# Work order
Where the string "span" occurs in the material below, report the whole line.
--
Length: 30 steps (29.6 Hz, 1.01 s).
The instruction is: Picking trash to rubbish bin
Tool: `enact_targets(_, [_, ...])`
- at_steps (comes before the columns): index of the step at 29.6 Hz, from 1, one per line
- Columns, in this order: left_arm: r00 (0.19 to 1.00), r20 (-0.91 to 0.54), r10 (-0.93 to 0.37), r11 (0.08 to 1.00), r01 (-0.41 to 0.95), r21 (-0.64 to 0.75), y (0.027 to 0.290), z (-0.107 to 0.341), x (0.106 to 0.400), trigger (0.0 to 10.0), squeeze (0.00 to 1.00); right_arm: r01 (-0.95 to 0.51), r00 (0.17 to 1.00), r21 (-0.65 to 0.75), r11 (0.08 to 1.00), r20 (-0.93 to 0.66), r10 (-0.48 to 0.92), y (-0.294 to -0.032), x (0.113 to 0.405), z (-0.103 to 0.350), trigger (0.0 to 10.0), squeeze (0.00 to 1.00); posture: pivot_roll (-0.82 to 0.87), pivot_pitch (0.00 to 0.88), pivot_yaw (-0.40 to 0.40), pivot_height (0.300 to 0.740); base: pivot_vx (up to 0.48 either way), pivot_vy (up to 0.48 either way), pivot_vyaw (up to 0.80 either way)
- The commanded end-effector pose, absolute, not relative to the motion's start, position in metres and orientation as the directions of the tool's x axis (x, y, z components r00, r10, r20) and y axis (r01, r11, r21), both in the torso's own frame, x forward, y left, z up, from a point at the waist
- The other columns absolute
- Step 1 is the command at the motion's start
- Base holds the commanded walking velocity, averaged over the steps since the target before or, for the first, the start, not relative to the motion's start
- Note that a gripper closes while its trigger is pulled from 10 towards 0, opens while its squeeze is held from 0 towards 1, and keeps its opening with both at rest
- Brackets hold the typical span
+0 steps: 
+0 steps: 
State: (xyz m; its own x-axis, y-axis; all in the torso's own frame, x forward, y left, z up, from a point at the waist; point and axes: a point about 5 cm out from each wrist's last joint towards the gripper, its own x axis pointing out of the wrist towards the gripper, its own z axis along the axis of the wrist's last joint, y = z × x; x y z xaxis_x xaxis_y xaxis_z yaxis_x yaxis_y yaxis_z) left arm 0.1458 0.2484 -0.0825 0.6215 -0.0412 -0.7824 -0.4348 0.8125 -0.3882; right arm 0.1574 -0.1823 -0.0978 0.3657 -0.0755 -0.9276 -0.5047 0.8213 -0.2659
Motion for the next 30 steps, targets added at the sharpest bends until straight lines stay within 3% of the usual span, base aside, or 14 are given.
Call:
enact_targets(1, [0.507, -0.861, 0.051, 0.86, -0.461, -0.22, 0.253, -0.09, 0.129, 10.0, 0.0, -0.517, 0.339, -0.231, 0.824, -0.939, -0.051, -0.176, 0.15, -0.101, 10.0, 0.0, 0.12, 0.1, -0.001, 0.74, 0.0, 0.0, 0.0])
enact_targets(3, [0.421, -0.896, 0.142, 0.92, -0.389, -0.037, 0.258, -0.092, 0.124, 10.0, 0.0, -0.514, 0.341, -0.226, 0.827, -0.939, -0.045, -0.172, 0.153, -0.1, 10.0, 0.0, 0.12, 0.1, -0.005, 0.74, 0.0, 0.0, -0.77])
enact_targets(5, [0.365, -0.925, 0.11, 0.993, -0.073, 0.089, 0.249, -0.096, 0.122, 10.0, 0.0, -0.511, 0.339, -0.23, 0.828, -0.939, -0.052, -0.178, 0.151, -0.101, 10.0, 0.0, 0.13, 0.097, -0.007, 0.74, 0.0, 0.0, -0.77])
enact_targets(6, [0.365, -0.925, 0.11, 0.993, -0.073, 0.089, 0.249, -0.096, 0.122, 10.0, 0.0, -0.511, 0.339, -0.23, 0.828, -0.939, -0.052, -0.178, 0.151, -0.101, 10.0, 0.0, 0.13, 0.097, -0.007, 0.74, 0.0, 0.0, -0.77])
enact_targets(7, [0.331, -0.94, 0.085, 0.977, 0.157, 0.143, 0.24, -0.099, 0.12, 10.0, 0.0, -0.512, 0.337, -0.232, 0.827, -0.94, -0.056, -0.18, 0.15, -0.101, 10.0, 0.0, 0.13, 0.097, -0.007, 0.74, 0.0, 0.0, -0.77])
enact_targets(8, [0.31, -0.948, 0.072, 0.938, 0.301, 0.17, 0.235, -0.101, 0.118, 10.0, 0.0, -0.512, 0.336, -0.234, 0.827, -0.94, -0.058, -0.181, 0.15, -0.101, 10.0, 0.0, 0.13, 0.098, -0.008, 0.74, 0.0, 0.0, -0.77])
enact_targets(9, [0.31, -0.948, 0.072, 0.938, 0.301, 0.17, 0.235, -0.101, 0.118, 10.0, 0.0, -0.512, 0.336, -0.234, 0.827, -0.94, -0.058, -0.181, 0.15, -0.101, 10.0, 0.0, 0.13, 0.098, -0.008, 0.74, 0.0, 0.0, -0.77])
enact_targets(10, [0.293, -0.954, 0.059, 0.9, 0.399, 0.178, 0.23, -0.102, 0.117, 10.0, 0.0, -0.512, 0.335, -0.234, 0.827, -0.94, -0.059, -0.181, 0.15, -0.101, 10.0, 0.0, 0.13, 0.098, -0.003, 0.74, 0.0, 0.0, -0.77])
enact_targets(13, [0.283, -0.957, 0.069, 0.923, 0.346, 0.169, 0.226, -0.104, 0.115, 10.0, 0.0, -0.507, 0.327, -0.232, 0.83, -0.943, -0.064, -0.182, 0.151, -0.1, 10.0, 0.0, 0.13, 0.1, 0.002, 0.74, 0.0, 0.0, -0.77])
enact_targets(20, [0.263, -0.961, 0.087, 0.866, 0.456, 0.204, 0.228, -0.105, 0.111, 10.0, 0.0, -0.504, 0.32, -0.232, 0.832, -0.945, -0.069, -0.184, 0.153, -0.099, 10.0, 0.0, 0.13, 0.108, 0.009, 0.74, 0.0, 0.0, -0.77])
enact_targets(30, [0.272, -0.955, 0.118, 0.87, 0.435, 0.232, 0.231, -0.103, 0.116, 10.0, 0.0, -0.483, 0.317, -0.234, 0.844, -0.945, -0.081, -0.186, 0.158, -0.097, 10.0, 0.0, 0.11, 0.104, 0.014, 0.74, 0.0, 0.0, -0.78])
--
# Task output
- Brackets hold the typical span
Motion for the next 30 steps, targets added at the sharpest bends until straight lines stay within 3% of the usual span, base aside, or 14 are given.

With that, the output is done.